Dans cet interview, Stéphanie Picardat nous conte son histoire avec la peinture, ancrée dans ses racines et qu’elle a manifesté au gré des étapes de la vie. L’intensité de ses portraits est tempérée par une palette de couleur vivante célébrant les émotions avec authenticité, sans retenue. 

Ngalula MAFWATA : À quoi ressemblent vos débuts dans l’art ?
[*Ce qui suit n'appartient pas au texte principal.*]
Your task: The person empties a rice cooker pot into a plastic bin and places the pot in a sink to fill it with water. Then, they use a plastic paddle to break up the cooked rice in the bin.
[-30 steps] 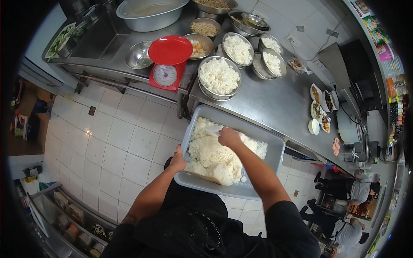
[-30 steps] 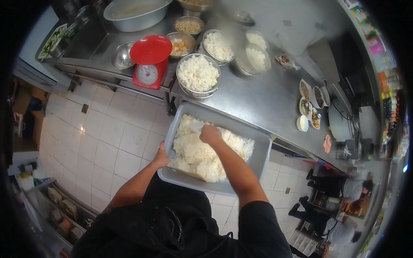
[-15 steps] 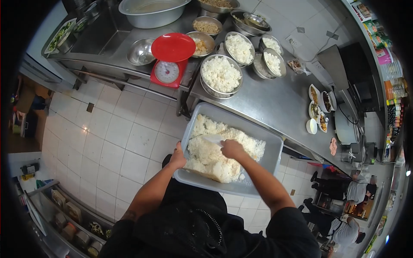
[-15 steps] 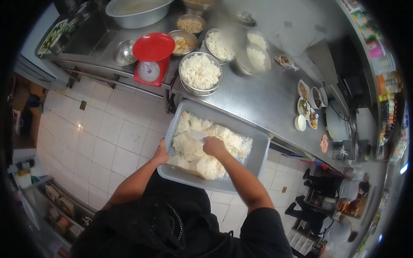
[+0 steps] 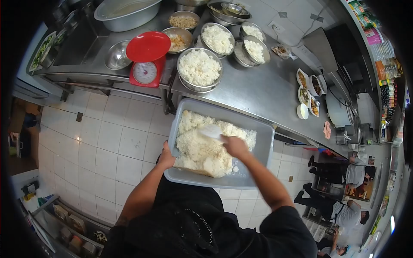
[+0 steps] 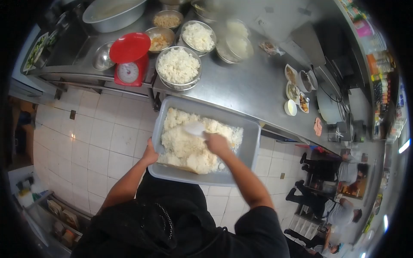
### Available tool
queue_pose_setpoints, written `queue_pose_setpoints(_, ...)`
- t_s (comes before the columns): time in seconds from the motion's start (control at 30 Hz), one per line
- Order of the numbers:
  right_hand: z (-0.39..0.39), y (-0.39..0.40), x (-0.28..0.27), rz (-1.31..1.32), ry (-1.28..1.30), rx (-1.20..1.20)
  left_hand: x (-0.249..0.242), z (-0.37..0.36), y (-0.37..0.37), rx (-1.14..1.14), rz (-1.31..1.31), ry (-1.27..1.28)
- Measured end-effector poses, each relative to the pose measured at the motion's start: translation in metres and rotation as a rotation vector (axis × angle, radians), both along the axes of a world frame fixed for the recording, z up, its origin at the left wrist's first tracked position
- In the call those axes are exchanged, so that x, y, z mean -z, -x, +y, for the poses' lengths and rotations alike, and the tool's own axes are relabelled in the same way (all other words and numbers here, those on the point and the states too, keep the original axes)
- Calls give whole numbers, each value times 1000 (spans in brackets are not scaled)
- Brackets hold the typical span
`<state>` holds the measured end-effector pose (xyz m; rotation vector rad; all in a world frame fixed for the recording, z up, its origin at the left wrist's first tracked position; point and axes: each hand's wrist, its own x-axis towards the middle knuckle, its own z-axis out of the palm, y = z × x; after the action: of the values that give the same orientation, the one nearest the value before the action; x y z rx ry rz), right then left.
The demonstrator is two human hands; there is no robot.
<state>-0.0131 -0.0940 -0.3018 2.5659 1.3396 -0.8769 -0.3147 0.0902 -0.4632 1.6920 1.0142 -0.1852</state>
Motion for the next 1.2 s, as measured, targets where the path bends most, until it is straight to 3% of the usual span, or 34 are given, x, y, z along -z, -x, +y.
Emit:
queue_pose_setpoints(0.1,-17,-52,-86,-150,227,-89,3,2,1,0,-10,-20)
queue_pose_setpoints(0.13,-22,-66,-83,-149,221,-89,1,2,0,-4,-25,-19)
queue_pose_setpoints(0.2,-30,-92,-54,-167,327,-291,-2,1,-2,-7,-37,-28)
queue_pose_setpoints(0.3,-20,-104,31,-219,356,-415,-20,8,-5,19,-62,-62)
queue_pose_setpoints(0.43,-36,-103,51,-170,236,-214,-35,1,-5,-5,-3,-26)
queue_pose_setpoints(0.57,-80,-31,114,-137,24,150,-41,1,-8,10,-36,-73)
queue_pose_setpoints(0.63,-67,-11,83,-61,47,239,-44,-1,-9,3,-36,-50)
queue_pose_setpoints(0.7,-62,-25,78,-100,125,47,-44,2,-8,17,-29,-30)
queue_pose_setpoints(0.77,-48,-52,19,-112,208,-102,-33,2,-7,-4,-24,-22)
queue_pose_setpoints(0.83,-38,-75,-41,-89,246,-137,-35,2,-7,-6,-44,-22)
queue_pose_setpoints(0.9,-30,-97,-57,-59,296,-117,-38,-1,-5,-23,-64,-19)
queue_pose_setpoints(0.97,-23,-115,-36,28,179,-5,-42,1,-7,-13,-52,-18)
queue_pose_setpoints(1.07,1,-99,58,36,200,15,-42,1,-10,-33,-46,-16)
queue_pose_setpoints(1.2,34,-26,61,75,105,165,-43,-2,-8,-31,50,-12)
Stéphanie PICARDAT : Mon parcours débute de manière classique puisque suite à un baccalauréat en arts plastiques, j’ai suivi par une classe préparatoire aux Beaux Arts et des études en histoire de l’art. Je suis finalement entrée dans la vie active à travers  dans l'édition, dans l’art puis le prêt-à-porter de luxe. J’ai commencé la peinture autour de mes dix-sept ans ans et je me suis arrêtée autour de mes vingt-cinq ans en entrant dans une vie active. Pourtant, cette création n’a jamais cessé de m’accompagner au quotidien, que ce soit à travers l’édition, la mode ou encore le mécénat d’entreprise. Ma pratique picturale, elle, était restée enfouie,  du moins je ne l’affirmais pas même si elle était là, au fond de moi. 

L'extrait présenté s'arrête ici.